Ahmet Mekki Efendi buyurdu ki: (Aman ha!
Sakın gaflet edip de, girmeyin bir günaha.
Her işi, dine uygun yapın ki siz muhakkak,
Zira hesap soracak her işten cenâb-ı Hak.)
Bir gün de buyurdu ki: (Âlimleri eğer biz,
Tanımamış olsaydık, ne olurdu halimiz?
Onların kitabını okumak suretiyle,
İslam’ın ahkamını, öğrendik bilvesile.
Ayırdık bu sayede hakkı, bâtıl olandan.
Dünyada büyük nimet, var mıdır daha bundan?
Küfürden kurtardılar bizleri o kitaplar.
Yoksa sonsuz azaba olacaktık giriftar.
Âlimler buyurdu ki: Eğer mümin kimseler,
Cennette verilecek nimetleri bilseler,
Yani amellerine karşılık, Rabbimizin,
Vereceği nimeti, etseler biraz tahmin,
O an, kendilerini unuturlar neşeden.
Sokakta oynarlardı, hiç bir şey düşünmeden.
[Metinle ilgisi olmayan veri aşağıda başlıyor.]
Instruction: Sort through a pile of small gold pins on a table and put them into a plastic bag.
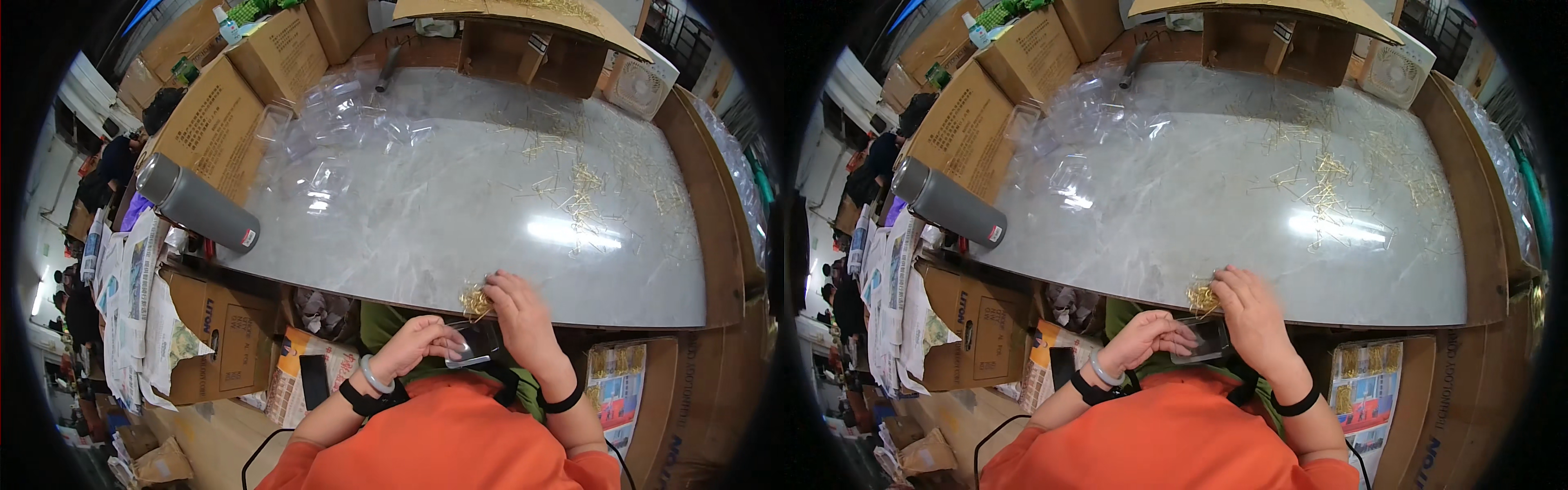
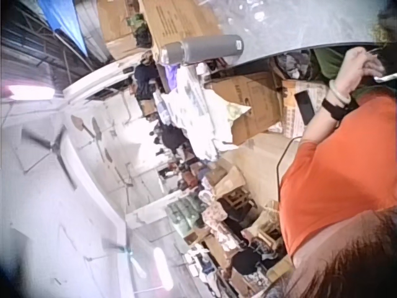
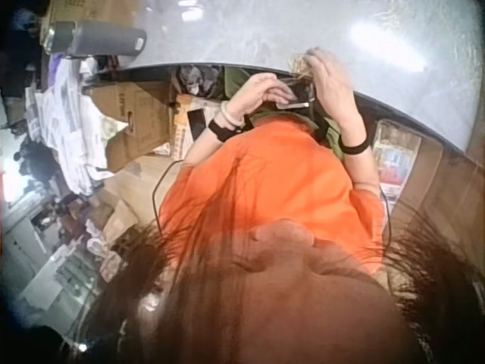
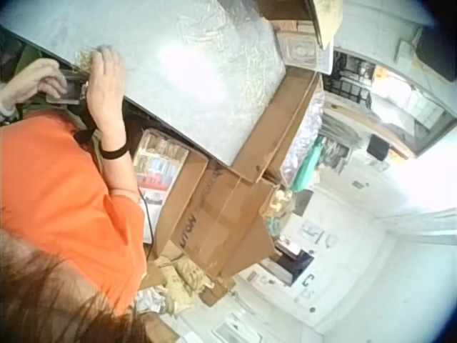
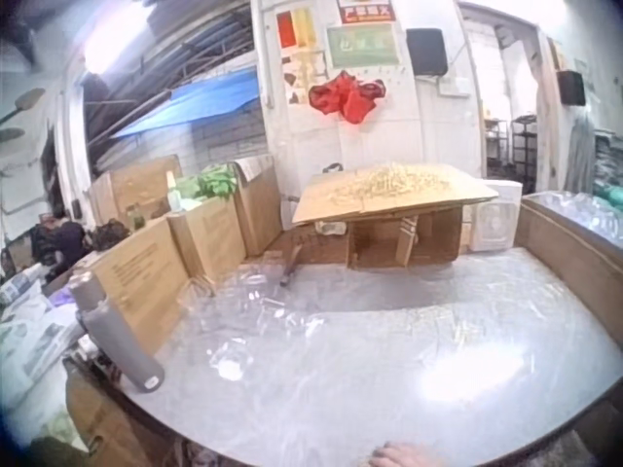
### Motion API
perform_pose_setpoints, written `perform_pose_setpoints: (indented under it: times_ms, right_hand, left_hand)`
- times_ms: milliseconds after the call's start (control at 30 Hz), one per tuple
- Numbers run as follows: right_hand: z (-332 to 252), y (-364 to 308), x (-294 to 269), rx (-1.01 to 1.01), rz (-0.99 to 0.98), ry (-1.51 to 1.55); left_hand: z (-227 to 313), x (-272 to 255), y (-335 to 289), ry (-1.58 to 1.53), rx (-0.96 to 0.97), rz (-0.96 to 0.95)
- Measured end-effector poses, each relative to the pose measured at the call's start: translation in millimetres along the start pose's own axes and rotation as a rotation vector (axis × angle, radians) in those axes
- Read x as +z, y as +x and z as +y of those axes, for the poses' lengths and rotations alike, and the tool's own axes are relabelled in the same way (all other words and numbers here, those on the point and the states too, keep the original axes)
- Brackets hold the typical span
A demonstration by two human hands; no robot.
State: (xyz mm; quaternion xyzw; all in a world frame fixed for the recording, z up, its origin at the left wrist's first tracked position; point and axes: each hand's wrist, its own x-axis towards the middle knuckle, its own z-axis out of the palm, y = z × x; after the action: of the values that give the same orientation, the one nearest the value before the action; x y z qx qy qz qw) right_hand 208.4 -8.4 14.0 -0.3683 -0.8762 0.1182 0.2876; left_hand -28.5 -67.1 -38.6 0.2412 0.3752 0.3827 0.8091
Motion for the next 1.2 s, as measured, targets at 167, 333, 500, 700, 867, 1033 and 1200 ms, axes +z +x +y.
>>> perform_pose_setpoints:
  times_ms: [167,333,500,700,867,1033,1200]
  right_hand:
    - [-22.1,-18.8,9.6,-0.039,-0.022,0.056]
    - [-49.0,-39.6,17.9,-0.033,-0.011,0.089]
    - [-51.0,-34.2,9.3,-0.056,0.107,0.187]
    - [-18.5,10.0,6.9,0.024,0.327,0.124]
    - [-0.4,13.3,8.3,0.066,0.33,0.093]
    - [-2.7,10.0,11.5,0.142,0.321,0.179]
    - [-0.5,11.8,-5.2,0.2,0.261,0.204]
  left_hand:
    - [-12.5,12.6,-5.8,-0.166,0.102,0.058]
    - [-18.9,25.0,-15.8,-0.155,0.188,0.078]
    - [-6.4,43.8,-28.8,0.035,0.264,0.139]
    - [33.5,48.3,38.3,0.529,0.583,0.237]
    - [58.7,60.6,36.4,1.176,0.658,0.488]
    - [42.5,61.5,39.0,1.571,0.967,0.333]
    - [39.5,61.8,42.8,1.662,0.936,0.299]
Nitekim Sahabeden, Bilal-i Habeşi de,
Oynamaya başladı, bir gün mescit içinde.
Hazret-i Ömer görüp, buyurdu ki: (Ya Bilal!
Hiç mescidin içinde oynanır mı, ne bu hal?)
O ise oynamaya yine devam ederek,
Ve Resul-i zişânı işaret eyleyerek,
Buyurdu ki: (Mescidin sahibi oradadır.
Bana mani olmaya, sırf Onun hakkı vardır.)
Hazret-i Ömer Faruk şaşırdı buna daha.
Hemen gidip arz etti bunu Resulullaha.
Çağırdı Resulullah Bilal-i Habeşi’yi.
Ve sual eyleyince kendisinden bu şeyi,
Dedi: (Ya Resulallah, neşeden oynuyorum.
Rabbime, bir şey için teşekkür ediyorum.)
Çünkü Allah, her şeyi sana ihsan eyledi.
Velakin bir şey var ki, onu sana vermedi.)
(O nedir?) buyurunca, dedi ki: (Hidayettir.
İnsanların kalbine, iman nuru vermektir.
Bu, elinde olsaydı, ederdi herkes iman.
Hep Müslüman olurdu bilcümle Arabistan.
Hem önce, akrabanı getirirdin imana.
Onlardan, sıra bile gelmezdi belki bana.
Senin akrabaların seni inkâr ederken,
Ben sana iman ettim, bir Habeşli köleyken.
Senin vasıtan ile inandım, seni sevdim.
Bu Habeşli Bilal’e bahşetti bunu Rabbim.
Bu, Onun ihsanıdır, şükür elhamdülillah.